Some of those firms, the press release claimed, “are working for authoritarian governments such as those of Egypt and Syria.”

Anonymous has been especially active in the past year in relation to the Arab Spring, launching attacks on Tunisian, Egyptian and Syrian government ministries, and it was reportedly involved in an effort in Egypt to provide a workaround for Internet access after the government cut connectivity during the revolution.

Citing privacy concerns with Facebook and its ability to store and sell personal information about its users, the group said in its release: “Everything you do on Facebook stays on Facebook regardless of your ‘privacy’ settings, and deleting your account is impossible.”

Deleting one’s Facebook account, it described, does not actually delete your information from the company’s computers “and can be recovered at any time. Facebook knows more about you than your family,” it said.

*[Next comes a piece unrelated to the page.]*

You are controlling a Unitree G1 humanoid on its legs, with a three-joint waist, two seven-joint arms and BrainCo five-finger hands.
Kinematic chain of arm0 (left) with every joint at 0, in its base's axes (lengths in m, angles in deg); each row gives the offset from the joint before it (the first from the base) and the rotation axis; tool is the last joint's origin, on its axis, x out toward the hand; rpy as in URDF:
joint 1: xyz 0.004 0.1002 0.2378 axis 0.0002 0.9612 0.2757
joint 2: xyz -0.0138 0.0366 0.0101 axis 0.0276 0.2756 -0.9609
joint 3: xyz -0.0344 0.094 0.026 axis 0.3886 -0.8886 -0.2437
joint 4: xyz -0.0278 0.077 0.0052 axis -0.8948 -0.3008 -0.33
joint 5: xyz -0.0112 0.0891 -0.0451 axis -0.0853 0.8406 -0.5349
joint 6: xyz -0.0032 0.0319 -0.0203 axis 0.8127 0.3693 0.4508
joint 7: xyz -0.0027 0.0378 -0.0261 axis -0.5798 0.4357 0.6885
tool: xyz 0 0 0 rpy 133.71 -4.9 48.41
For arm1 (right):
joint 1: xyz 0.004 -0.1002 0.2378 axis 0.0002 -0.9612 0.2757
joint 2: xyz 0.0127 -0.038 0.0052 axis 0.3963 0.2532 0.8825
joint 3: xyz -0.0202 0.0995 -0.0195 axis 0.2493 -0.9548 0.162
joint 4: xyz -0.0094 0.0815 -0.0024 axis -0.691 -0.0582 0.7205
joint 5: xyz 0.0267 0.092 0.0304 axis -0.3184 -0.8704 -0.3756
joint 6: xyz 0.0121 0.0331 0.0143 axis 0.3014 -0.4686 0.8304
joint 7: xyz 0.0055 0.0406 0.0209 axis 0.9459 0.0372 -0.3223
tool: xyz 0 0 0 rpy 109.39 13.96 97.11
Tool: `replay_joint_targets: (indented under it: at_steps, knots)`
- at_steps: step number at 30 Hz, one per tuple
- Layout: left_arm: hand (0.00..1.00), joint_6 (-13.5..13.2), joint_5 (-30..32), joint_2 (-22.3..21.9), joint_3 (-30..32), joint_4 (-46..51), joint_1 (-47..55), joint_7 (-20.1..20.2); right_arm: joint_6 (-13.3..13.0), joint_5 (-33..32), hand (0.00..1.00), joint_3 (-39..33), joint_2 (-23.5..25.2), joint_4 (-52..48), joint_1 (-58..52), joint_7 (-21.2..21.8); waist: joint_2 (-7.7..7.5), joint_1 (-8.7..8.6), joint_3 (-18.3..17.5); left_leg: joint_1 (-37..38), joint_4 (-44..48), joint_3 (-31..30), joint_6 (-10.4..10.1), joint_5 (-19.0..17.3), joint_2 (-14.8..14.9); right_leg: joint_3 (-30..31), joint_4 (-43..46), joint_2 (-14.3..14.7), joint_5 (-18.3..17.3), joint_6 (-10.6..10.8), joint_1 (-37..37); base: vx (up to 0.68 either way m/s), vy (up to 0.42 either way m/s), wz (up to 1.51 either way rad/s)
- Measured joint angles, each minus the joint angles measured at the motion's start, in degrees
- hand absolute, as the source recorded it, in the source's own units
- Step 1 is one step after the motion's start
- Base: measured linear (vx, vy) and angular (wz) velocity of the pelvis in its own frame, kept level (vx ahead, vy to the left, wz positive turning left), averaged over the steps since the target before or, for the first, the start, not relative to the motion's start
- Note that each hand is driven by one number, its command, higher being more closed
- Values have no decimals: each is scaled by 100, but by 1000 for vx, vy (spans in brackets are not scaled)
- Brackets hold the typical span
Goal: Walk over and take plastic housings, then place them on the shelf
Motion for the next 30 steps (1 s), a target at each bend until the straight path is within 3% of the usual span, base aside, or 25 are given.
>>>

Described as a “battle for choice and informed consent,” the group said that Facebook tells users it gives them choices, “but that is completely false. It gives users the illusion of [choice] and hides details away from them ‘for their own good.’” The date of the attack is symbolic as one of Anonymous’s known symbols is a mask made famous most recently in the film V for Vendetta, a comic-book adaptation of a story about an effort to overthrow a totalitarian British government, inspired by the story of Guy Fawkes. November 5 is Guy Fawkes Day.